● WORK ITEM: Nothing in the data may be altered; the answer is a verbatim copy of it.
::: THE DATA :::
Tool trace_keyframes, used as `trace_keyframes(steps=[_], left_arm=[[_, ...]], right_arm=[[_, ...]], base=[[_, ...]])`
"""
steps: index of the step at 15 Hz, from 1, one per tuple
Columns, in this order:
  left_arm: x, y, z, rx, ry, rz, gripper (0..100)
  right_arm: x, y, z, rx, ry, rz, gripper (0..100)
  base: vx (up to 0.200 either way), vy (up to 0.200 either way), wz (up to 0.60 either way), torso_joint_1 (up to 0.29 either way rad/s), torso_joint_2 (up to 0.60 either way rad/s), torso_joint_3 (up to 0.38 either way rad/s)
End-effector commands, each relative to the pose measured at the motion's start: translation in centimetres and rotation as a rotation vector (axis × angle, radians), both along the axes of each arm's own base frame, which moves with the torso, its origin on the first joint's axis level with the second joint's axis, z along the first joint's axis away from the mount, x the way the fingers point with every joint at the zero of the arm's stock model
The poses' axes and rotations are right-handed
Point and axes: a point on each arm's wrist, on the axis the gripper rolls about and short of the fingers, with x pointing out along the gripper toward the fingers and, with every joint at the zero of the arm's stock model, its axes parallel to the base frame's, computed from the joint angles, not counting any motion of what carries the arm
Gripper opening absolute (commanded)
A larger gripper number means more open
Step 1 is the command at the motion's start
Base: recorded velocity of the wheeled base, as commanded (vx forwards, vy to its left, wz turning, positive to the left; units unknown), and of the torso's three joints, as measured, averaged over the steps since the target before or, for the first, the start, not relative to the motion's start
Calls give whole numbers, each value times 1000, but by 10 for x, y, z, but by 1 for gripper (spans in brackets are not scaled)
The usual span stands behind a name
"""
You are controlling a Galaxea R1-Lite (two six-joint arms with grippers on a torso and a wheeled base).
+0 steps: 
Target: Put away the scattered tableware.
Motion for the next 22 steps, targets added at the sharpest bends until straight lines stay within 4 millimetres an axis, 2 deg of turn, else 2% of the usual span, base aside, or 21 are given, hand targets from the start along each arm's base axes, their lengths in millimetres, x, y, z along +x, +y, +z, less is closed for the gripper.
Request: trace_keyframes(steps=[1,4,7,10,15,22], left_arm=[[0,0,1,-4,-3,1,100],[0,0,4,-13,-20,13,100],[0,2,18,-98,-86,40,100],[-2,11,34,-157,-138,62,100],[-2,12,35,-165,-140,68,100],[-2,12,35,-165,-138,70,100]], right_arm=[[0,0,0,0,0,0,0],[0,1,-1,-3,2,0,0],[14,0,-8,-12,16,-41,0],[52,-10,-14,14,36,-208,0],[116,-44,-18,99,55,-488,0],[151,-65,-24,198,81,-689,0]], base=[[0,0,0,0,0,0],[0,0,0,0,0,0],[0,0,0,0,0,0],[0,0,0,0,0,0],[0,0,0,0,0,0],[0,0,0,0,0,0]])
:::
● SOLVED PROBLEM:
Tool trace_keyframes, used as `trace_keyframes(steps=[_], left_arm=[[_, ...]], right_arm=[[_, ...]], base=[[_, ...]])`
"""
steps: index of the step at 15 Hz, from 1, one per tuple
Columns, in this order:
  left_arm: x, y, z, rx, ry, rz, gripper (0..100)
  right_arm: x, y, z, rx, ry, rz, gripper (0..100)
  base: vx (up to 0.200 either way), vy (up to 0.200 either way), wz (up to 0.60 either way), torso_joint_1 (up to 0.29 either way rad/s), torso_joint_2 (up to 0.60 either way rad/s), torso_joint_3 (up to 0.38 either way rad/s)
End-effector commands, each relative to the pose measured at the motion's start: translation in centimetres and rotation as a rotation vector (axis × angle, radians), both along the axes of each arm's own base frame, which moves with the torso, its origin on the first joint's axis level with the second joint's axis, z along the first joint's axis away from the mount, x the way the fingers point with every joint at the zero of the arm's stock model
The poses' axes and rotations are right-handed
Point and axes: a point on each arm's wrist, on the axis the gripper rolls about and short of the fingers, with x pointing out along the gripper toward the fingers and, with every joint at the zero of the arm's stock model, its axes parallel to the base frame's, computed from the joint angles, not counting any motion of what carries the arm
Gripper opening absolute (commanded)
A larger gripper number means more open
Step 1 is the command at the motion's start
Base: recorded velocity of the wheeled base, as commanded (vx forwards, vy to its left, wz turning, positive to the left; units unknown), and of the torso's three joints, as measured, averaged over the steps since the target before or, for the first, the start, not relative to the motion's start
Calls give whole numbers, each value times 1000, but by 10 for x, y, z, but by 1 for gripper (spans in brackets are not scaled)
The usual span stands behind a name
"""
You are controlling a Galaxea R1-Lite (two six-joint arms with grippers on a torso and a wheeled base).
+0 steps: 
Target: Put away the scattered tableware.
Motion for the next 22 steps, targets added at the sharpest bends until straight lines stay within 4 millimetres an axis, 2 deg of turn, else 2% of the usual span, base aside, or 21 are given, hand targets from the start along each arm's base axes, their lengths in millimetres, x, y, z along +x, +y, +z, less is closed for the gripper.
Request: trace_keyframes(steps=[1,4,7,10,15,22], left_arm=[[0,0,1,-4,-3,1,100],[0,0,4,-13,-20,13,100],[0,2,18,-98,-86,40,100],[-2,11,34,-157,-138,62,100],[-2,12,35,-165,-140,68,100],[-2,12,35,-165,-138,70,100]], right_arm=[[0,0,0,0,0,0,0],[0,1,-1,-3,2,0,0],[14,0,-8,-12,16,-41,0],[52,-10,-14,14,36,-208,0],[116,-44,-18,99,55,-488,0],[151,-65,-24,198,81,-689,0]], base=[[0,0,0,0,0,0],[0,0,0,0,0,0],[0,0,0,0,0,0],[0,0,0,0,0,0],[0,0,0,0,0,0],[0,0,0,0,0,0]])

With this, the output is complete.